Naquele dia, logo percebi que havia perdido a fome e o sono. A última e única vez que me senti assim foi quando assisti o filme documentário "Beasts of no Nation", baseado em um livro nigeriano que conta sobre um garoto de pouco menos de 10 anos, se não me engano, que perde a família na guerra civil africana e, nesta idade, vira um menino-soldado guerrilheiro. Lembro que perdi a razão e a esperança por uns bons dias, agradecia por cada pedacinho da vida que tenho e pela realidade em que vivo, mas também questionava a terra em que vivo, praguejava meu conhecimento e capacidade intelectual de tomar conhecimento sobre isso, refletir sobre isso e querer fazer algo sobre isso.

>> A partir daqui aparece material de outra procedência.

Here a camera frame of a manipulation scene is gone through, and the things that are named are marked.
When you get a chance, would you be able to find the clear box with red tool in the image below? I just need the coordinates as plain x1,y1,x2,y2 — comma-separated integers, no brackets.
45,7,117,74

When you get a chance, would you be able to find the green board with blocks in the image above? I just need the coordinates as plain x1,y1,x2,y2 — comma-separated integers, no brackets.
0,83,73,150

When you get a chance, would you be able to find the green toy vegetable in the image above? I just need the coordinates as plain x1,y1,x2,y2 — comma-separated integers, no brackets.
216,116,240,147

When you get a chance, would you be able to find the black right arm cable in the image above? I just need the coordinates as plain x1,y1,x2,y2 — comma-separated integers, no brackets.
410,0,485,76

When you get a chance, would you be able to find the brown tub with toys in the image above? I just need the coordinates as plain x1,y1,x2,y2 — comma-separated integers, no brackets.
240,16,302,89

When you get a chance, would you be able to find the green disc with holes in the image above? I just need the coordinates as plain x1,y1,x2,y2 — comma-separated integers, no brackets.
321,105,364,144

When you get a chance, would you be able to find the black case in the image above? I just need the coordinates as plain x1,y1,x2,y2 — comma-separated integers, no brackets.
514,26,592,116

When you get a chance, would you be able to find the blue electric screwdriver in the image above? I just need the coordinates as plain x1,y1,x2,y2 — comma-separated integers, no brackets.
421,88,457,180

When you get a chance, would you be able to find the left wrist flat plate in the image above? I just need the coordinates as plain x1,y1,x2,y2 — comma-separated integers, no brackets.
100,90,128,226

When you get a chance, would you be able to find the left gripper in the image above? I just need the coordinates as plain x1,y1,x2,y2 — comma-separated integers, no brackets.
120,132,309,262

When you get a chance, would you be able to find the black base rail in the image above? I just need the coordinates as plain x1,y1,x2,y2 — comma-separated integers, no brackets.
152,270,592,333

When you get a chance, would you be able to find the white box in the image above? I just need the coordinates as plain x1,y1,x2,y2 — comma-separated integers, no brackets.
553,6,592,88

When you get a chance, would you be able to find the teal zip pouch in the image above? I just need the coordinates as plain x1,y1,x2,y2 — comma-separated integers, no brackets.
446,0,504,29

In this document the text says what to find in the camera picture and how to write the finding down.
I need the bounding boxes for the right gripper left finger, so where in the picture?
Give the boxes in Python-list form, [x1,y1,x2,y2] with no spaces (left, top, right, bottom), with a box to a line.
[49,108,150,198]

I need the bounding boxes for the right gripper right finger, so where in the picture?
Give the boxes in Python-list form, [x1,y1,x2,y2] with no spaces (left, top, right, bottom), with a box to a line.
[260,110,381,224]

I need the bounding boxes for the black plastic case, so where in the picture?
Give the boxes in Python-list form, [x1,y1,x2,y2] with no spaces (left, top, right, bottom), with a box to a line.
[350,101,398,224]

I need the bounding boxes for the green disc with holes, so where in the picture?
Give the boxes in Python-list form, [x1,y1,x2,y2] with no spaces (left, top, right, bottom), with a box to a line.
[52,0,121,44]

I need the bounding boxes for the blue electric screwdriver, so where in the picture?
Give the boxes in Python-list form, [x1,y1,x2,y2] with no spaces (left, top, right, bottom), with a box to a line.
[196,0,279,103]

No dia em que finalizei o “As boas mulheres da China”, me senti da mesma maneira. Horrorizada, grata pela minha realidade, por meu contexto social e pela minha criação, porém, não abominei minha capacidade de entender e de querer agir. Como mulher, aqui ou lá na China, me senti na obrigação de agregar estas histórias aos meus aprendizados e de mudar algo com elas, seja a minha própria visão ou o meu entorno, por menor que isso seja em comparação com todas as vidas que existem no caminho entre eu e Xangai. Quero ser, ao menos, alguém que ouviu os lamentos e as superações de mulheres e que não deixou em um arquivo empoeirado, não fez estatísticas, mas que se projetou para a vivencia dela, sentiu na alma as aflições, se rasgou de dor e, mesmo assim, levou isso adiante, até as bocas, ouvidos e peles desse mundo — porque, como diz um autor muito querido por mim, que pavimentou a estrada literária em que me encontro agora, "esse é o problema da dor, ela PRECISA ser sentida".

Após muito refletir, questionar e me enfurecer com o fato de que foram poucos, quase inexistentes os momentos na história em que o sexo feminino pode viver sem temer o simples sexo oposto ou sofrer nas mãos destes, acredito que o dilema final que este livro nos traz – fora todos os “porquês” a respeito da maldade humana e da assimetria de sexos, e a admiração pela força e persistência feminina, independente do contexto – implica, mais uma vez, no ponto do conhecimento. É preferível ser ignorante e feliz, como as mulheres da colina dos gritos, que não apenas se satisfazem como se realizam completamente apenas com a possibilidade de dar alguns passos e comer um ovo; ou estar a par da realidade e da verdade, mas carregar o peso da informação, como a própria Xinran, que derramou milhares de lágrimas de amargura e lutou com a consciência das consequências de ser uma mulher até, no mínimo, o dia em que finalizou este livro ? Respondendo esta pergunta junto à pergunta principal desta obra, que praticamente motivou toda a pesquisa feita, acredito que esta leitura mudou meus pensamentos e horizontes para passar a acreditar no seguinte: a felicidade mais básica e essencial para uma mulher é a possibilidade. A possibilidade de escolha, de companhia, de conhecimento (e até a falta dele, quem sabe), de voz, de veste e, principalmente, a possibilidade de mudança.